Their space suits had helmets equipped with bright internal lighting which, once lit, illuminated their faces so at least they could see one another. The suits operated off of their own energy source and so were unaffected by whatever had caused the ship to lose power. The glow the four helmets gave off was enough to give them a bit of orientation within the cabin.

"Try the emergency batteries, Beech. Terry, make sure the cabin's secure."

Terry looked up from his console and froze. "What?"

Even Trisha had stopped what she was doing and glanced at Chris.

There was no reason to assume the command module wouldn't be secure; it had been pressure-locked before the four of them fastened themselves into their seats. Standard procedure. But Chris didn't care. There was no reason to assume the stars might disappear from the sky either. The rule book had just been tossed out the window, and his military instincts were taking over now. Whatever was happening, they were fighting for their lives; ensuring their survival was his top priority.

"You heard me!" Chris shouted, his hands clenching the armrests of his chair. "Lock it down, double time!"

If the amazement and shock of seeing the entire planet and star field disappear hadn't clued in Burke's three teammates that things had just changed in a drastic and dire way, his tone of voice jolted them into remembering that this wasn't part of the mission. This wasn't part of any mission.

Terry didn't question him again. Instead, the youngest member of the crew deftly unbuckled the elaborate straps from his seat and floated to the back of the cabin.
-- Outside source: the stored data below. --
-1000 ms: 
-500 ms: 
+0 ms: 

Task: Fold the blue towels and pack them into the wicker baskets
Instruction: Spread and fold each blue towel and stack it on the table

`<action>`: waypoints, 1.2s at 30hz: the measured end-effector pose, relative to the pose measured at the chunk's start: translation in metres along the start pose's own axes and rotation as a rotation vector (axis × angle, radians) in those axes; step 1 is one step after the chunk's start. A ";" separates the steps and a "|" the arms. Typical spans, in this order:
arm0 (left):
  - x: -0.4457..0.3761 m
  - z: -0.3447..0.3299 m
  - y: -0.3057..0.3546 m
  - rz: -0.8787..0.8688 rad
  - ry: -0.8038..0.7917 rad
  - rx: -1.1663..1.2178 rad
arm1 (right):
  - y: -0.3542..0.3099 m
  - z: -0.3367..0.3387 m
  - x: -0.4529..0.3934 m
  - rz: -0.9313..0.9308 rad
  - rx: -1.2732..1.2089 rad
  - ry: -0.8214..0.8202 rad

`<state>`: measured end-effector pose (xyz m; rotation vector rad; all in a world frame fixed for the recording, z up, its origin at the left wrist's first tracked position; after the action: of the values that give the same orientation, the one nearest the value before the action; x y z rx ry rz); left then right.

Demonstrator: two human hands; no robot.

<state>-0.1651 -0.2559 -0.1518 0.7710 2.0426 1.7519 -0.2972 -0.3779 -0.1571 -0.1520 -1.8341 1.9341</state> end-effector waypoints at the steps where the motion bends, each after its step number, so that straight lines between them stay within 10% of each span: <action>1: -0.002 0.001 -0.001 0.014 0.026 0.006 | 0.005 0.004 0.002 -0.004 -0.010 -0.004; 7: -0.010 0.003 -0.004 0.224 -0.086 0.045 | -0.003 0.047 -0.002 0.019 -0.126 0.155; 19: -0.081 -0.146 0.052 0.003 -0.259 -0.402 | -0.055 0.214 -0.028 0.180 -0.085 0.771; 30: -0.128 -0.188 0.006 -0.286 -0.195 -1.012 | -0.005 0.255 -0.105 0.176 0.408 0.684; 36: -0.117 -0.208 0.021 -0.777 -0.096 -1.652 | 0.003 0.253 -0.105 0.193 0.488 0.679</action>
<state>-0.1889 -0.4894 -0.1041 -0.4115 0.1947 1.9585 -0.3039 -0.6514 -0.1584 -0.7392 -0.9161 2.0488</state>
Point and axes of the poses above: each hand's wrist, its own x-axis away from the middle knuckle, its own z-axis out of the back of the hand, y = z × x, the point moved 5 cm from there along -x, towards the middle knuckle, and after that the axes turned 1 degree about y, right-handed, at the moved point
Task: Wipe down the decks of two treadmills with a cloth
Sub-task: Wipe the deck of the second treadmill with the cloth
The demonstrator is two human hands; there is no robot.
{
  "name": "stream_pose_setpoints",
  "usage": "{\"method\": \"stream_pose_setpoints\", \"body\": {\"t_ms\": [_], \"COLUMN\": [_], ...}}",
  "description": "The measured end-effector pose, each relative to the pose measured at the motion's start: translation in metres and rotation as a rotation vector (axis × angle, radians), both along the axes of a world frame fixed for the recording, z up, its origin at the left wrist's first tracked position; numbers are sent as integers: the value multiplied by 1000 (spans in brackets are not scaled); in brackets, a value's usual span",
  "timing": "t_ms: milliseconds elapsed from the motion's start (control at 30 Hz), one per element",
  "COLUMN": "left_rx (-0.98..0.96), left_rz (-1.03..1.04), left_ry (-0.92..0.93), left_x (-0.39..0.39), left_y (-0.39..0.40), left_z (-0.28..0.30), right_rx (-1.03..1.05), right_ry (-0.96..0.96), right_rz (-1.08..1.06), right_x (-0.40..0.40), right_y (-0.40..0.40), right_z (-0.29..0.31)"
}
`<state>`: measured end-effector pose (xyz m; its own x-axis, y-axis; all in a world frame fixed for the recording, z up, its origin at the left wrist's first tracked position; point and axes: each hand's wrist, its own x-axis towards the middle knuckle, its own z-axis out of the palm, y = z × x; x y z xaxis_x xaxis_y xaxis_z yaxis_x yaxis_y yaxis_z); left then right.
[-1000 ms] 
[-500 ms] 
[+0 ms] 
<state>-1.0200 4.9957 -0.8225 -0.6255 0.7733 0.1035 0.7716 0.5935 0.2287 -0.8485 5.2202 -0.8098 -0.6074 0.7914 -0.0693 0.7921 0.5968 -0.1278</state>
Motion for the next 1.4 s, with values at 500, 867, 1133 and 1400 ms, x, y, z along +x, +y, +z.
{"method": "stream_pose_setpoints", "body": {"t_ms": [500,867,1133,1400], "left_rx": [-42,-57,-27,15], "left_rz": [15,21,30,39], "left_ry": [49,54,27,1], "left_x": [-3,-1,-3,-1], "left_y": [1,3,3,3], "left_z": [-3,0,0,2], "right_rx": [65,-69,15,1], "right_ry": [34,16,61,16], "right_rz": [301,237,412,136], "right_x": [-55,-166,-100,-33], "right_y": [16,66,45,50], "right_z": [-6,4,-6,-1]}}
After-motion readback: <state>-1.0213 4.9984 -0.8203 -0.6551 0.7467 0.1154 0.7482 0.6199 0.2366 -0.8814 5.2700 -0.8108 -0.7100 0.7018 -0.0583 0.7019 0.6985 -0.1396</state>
There, he checked the two hatches leading to the rest of the ship that were on both sides of the rear wall. Next he pushed off, drifting carefully in the dark over to his right, where the main exterior hatch was located.

As Terry worked, Chris leaned into the VOX control. "Houston, this is the Ares! We are declaring an emergency! Repeat, Houston, this is Ares declaring an emergency! And I really hope you can hear us down there! We have lost all power to the ship. We have a possible collision—"

Terry had just double-checked the main hatch when the Ares lurched sideways, groaned with a shudder, and then jolted forward. Without warning, they were moving at tremendous speed. It felt as if the ship had been launched from a slingshot; Chris, Owen, and Trisha were mashed into the backs of their seats while Terry went flying into the back wall.

Chris knew the sickening crunch he'd heard was the young pilot slamming against the bulkhead.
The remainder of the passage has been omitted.